Amazon has increased prices for several of its artificial intelligence cloud services, underscoring how persistent shortages of advanced memory chips are beginning to reshape the economics of AI infrastructure and raise costs across the technology industry.
The latest increase affects Amazon Web Services’ (AWS) EC2 Capacity Blocks for ML, a service that allows customers to reserve graphics processing unit (GPU) capacity in advance for AI training and inference workloads. Beginning in July, hourly prices for several server configurations will rise by approximately 20%, following an earlier **15% increase introduced in January.
The consecutive price hikes suggest that pressure on AI infrastructure costs is intensifying rather than easing, even as hyperscale cloud providers continue investing hundreds of billions of dollars in new data centers.
In announcing the changes, AWS said: “Amazon EC2 Capacity Blocks for ML reservation prices are updated periodically based on supply and demand.”
The move is enormous in weight because AWS is the world’s largest cloud computing provider, serving millions of developers, enterprises, startups, and government agencies. Many AI applications, enterprise software platforms, and consumer services depend on AWS infrastructure, meaning higher cloud costs could eventually be passed through to businesses and end users.
Unlike price increases for consumer electronics, such as smartphones or gaming consoles, higher cloud computing costs have the potential to ripple across the broader digital economy, increasing operating expenses for companies building AI products and potentially slowing adoption among smaller businesses with limited technology budgets.
While much attention has focused on breakthroughs in foundation models and software capabilities, the industry’s biggest bottlenecks are tied to physical infrastructure, particularly the supply of advanced semiconductors. At the center of those constraints is high-bandwidth memory (HBM), a specialized memory technology that sits alongside AI processors from companies such as Nvidia and AMD. HBM dramatically increases the speed at which GPUs can access data, making it essential for training and deploying today’s largest AI models.
However, production of HBM remains limited because manufacturing is highly complex and concentrated among a small number of suppliers, primarily Micron, SK Hynix, and Samsung Electronics. Demand from hyperscalers has far outpaced supply, driving up prices for AI servers and increasing the cost of expanding data center capacity.
Those supply constraints are now flowing directly into cloud pricing.
Industry-wide, similar trends are emerging. Apple recently increased prices on several products, citing sharply higher memory costs, while Microsoft raised Xbox prices. Elon Musk has also complained publicly about unprecedented increases in memory prices affecting AI infrastructure.

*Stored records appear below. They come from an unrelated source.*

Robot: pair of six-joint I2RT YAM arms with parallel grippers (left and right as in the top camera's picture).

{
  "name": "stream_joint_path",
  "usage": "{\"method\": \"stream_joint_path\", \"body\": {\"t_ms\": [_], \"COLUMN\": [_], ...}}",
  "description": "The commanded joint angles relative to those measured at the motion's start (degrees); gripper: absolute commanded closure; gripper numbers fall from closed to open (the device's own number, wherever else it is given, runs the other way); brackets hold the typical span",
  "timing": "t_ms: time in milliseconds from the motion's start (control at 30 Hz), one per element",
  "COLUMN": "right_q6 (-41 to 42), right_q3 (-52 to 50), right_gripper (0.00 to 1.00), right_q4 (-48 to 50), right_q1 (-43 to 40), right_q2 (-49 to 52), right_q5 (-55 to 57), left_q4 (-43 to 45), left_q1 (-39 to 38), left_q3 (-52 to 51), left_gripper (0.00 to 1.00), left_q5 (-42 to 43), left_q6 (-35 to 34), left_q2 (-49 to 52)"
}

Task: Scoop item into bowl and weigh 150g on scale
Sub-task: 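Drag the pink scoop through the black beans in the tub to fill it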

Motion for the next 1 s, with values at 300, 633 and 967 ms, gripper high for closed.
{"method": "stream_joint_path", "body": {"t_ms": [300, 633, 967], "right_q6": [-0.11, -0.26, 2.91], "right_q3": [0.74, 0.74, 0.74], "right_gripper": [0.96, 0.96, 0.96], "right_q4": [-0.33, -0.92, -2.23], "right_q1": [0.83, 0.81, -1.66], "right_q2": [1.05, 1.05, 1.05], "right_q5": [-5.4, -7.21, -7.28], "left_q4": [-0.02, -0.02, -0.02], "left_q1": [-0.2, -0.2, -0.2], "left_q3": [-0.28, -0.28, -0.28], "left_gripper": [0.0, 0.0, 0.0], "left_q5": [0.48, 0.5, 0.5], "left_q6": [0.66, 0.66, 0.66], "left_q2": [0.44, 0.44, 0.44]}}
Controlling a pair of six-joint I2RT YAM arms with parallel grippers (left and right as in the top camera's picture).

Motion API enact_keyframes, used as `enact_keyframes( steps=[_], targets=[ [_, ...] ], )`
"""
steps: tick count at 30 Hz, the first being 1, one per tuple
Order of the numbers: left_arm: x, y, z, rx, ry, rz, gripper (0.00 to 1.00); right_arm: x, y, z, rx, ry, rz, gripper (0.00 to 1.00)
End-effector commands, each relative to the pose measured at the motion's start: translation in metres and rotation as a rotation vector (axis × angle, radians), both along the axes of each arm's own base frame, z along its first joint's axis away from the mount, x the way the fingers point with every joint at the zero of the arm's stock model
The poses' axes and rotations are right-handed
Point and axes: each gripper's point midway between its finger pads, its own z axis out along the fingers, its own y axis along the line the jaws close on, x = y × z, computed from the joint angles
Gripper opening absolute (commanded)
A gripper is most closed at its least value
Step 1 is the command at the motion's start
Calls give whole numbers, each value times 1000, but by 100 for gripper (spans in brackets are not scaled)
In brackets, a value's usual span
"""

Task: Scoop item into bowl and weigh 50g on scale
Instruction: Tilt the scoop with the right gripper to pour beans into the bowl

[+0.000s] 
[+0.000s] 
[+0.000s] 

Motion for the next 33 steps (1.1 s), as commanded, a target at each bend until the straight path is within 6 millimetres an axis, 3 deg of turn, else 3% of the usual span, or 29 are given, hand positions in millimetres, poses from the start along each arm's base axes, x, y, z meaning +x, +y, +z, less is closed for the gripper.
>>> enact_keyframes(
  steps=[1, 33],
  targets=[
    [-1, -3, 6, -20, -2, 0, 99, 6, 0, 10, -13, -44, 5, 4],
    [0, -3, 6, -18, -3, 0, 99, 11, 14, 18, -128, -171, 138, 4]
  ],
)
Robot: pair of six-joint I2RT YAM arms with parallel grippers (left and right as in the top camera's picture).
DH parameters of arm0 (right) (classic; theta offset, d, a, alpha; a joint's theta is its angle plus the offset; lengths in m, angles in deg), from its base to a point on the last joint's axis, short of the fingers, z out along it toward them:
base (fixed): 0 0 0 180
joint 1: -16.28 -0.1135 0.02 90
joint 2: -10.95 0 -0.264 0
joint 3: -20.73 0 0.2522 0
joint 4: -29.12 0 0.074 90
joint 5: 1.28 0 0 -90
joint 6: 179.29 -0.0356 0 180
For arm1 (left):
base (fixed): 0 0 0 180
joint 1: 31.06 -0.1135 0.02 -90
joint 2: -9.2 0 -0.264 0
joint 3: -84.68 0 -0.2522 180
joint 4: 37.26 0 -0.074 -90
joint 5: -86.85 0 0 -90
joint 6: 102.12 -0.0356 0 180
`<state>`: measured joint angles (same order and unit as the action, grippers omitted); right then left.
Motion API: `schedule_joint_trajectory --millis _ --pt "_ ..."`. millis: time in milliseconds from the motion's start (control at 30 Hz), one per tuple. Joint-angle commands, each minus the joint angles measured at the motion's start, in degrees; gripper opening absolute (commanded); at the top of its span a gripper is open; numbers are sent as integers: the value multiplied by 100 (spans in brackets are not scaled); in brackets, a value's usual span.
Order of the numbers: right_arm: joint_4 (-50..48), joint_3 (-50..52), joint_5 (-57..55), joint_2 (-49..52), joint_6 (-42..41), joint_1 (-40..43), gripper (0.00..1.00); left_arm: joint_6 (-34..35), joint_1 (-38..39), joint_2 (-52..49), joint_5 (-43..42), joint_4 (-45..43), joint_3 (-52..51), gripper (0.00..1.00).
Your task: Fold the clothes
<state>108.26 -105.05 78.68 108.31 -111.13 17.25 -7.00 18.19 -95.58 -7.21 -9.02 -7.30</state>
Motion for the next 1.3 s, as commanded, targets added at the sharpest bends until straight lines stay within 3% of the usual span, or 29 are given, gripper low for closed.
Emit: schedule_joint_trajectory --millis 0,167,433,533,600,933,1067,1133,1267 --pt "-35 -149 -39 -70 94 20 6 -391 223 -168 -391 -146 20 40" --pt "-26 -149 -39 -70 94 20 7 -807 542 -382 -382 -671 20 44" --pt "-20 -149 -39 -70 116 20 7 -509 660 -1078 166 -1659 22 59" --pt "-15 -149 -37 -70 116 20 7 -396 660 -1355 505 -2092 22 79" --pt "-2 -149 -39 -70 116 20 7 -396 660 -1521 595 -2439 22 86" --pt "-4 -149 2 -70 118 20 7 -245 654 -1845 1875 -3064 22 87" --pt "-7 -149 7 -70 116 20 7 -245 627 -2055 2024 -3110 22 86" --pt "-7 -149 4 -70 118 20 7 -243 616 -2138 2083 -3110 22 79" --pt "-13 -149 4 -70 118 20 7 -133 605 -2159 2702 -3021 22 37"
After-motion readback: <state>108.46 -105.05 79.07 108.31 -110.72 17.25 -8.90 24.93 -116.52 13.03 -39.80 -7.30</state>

The implications extend well beyond individual hardware products. Cloud providers purchase thousands of AI servers equipped with advanced GPUs and HBM memory. As the cost of these systems rises, cloud operators face a choice between absorbing the higher expenses or passing them on to customers. Amazon’s latest pricing decision suggests that hyperscalers believe demand remains strong enough to support higher prices.
Peter Berezin, chief economist at BCA Research, argued that the industry’s biggest constraint is no longer software innovation but manufacturing capacity.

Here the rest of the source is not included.